MATERIAL PROVIDED below:

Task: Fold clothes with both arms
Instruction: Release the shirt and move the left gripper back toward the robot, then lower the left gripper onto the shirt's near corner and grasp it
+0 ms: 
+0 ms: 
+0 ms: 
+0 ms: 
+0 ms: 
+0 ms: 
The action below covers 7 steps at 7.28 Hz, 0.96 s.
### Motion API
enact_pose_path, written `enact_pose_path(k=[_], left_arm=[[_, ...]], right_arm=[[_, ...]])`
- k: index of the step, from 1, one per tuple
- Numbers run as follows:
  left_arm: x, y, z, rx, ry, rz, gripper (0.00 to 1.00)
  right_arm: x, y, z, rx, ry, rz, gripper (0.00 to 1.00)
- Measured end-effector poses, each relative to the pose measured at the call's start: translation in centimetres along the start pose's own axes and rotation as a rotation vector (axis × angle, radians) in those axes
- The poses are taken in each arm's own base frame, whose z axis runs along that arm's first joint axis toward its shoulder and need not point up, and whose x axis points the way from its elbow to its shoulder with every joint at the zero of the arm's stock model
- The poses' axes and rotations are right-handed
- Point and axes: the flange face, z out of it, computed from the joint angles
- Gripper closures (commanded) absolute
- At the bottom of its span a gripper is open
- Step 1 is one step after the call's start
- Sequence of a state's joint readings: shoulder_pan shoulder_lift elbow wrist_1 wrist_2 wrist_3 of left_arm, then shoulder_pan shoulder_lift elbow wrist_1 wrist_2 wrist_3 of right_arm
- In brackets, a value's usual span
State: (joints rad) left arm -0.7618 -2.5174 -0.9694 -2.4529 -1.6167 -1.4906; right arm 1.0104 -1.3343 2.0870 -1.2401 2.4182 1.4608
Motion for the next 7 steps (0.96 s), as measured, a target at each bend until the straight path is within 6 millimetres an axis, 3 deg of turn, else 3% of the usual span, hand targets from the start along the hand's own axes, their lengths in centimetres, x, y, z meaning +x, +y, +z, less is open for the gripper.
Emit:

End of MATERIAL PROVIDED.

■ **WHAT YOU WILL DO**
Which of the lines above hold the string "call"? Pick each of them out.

■ **RESPONSE AREA**
- Measured end-effector poses, each relative to the pose measured at the call's start: translation in centimetres along the start pose's own axes and rotation as a rotation vector (axis × angle, radians) in those axes
- Step 1 is one step after the call's start

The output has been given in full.